The number of people receiving state-funded care has fallen by 400,000, even though the number of older people has risen significantly. As a result there has been a sharp increase in hospital bed-blocking as people are unable to leave hospital because no suitable care is in place.

“Cuts to social care funding are leaving older and disabled people reliant on an increasingly threadbare local authority safety net,” said Richard Humphries of the King’s Fund.

“While the pressures on the health service are very real, the case to prioritise social care funding in the Autumn Statement is compelling,” said Anita Charlesworth of the Health Foundation.

The central question [the chancellor] faces is how to respond to a significant expected deterioration on the economic and public finance forecasts

Matthew Whittaker, Resolution Foundation

The Bank of England and most independent forecasters are expecting lower growth and higher inflation during the next few years than was forecast in March.
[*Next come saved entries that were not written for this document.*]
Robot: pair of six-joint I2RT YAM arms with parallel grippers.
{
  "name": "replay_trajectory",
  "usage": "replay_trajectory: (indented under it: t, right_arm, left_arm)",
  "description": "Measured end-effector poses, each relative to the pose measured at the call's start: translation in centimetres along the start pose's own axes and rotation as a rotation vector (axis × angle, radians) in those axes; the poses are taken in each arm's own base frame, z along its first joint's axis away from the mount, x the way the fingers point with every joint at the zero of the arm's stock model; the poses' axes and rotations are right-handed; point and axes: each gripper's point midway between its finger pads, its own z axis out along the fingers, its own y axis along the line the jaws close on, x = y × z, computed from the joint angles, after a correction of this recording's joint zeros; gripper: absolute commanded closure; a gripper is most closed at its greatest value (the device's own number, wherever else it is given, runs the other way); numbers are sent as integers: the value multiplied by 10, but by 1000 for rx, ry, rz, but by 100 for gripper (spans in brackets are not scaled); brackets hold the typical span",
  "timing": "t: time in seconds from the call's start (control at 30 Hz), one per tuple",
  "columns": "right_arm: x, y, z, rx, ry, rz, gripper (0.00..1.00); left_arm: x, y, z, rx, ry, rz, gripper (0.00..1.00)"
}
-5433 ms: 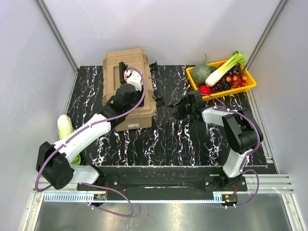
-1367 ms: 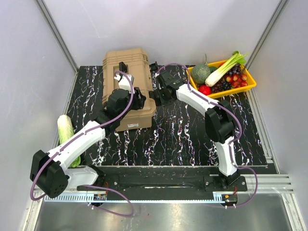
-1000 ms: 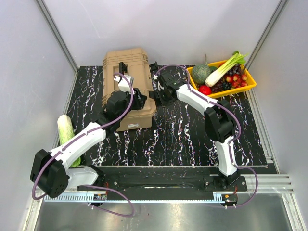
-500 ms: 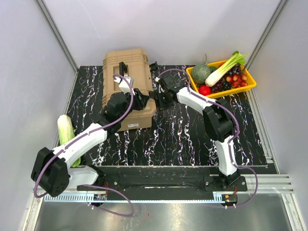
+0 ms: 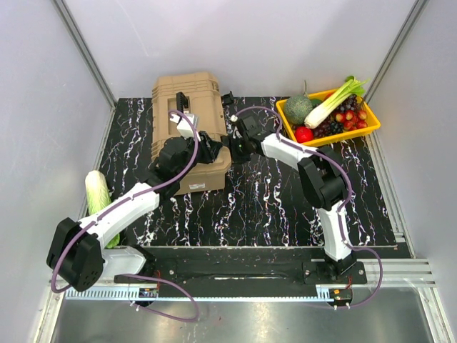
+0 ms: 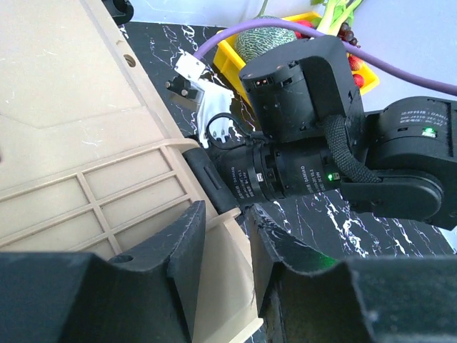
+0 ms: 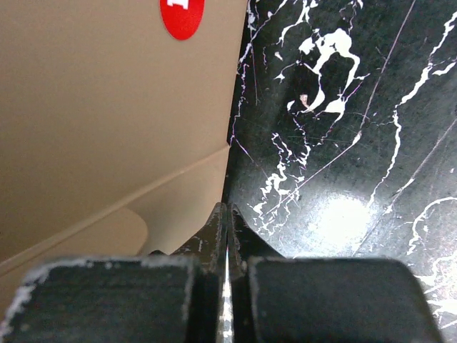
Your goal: Pack the tool kit
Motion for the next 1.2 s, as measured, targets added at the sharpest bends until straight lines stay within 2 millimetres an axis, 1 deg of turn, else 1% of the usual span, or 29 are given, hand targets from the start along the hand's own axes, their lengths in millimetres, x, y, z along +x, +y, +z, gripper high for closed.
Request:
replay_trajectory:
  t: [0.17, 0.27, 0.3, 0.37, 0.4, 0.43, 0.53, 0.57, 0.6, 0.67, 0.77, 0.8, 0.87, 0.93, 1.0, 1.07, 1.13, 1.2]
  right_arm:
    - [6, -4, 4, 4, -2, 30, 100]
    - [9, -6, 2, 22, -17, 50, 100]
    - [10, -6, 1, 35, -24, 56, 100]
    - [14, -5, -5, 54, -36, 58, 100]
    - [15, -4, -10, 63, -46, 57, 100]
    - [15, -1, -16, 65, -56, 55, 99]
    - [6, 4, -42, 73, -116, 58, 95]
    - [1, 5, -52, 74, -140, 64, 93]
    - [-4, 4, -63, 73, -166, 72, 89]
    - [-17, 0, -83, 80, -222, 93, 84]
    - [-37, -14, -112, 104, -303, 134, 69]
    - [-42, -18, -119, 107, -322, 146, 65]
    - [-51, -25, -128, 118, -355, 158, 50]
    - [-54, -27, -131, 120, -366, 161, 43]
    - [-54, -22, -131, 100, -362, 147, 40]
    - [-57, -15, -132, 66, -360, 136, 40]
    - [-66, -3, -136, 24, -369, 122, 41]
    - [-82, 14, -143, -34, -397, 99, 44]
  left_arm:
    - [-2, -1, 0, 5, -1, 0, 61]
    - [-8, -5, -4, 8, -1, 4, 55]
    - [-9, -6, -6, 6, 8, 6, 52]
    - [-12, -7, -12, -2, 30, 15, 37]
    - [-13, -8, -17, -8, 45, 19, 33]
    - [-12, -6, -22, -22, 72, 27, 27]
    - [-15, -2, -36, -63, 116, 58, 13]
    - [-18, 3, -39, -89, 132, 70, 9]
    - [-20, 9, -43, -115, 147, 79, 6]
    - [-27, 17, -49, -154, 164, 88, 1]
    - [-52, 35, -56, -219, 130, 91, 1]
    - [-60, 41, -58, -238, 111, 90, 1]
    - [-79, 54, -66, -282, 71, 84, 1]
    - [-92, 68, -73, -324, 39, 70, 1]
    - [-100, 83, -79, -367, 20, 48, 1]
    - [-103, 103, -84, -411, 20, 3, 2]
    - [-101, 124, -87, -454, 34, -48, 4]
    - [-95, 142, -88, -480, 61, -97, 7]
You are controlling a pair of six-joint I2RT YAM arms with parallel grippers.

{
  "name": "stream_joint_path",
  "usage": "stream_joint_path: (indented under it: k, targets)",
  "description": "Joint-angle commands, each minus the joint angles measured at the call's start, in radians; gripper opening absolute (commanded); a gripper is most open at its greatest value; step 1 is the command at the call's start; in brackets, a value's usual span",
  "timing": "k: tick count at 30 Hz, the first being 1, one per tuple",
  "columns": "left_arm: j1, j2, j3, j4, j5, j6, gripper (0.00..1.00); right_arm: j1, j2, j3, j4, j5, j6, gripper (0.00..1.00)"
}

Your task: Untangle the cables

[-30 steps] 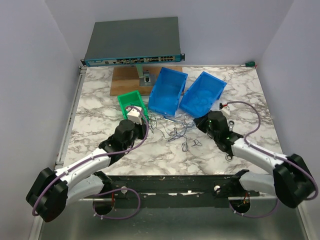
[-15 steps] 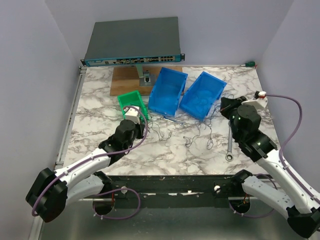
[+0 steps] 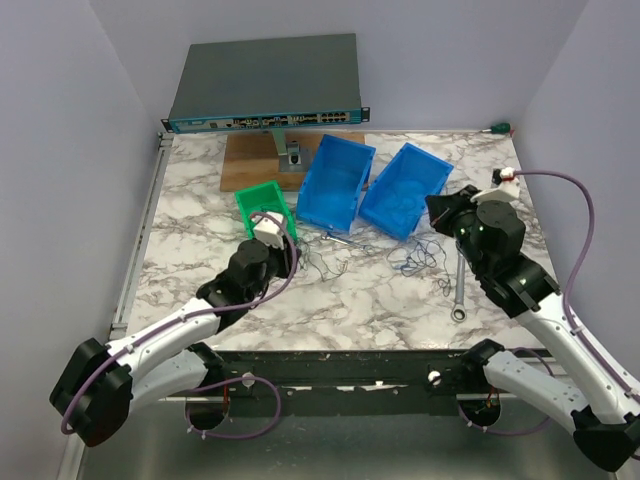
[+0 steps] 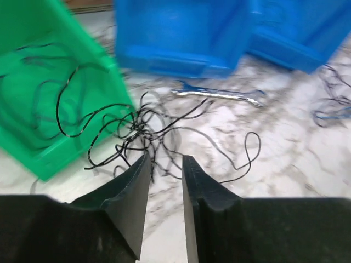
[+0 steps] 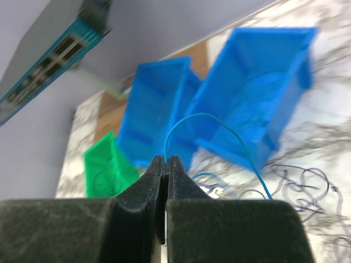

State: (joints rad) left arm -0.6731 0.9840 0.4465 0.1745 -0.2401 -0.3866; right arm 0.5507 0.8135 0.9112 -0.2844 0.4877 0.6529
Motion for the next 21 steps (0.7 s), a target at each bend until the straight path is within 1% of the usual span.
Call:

If the OBR follows suit in its forecasts this month, it will predict substantially lower tax revenues than it had previously expected.

Higher inflation will also push up the cost of paying public service pensions, which rise each year in line with inflation. It will also heap further pressure on public services and on working-age families receiving benefits.

Public service budgets have been fixed in cash terms for the next three years, while many benefits will be frozen for the same period. Higher inflation means the money available to public service providers and households receiving benefits will not go as far.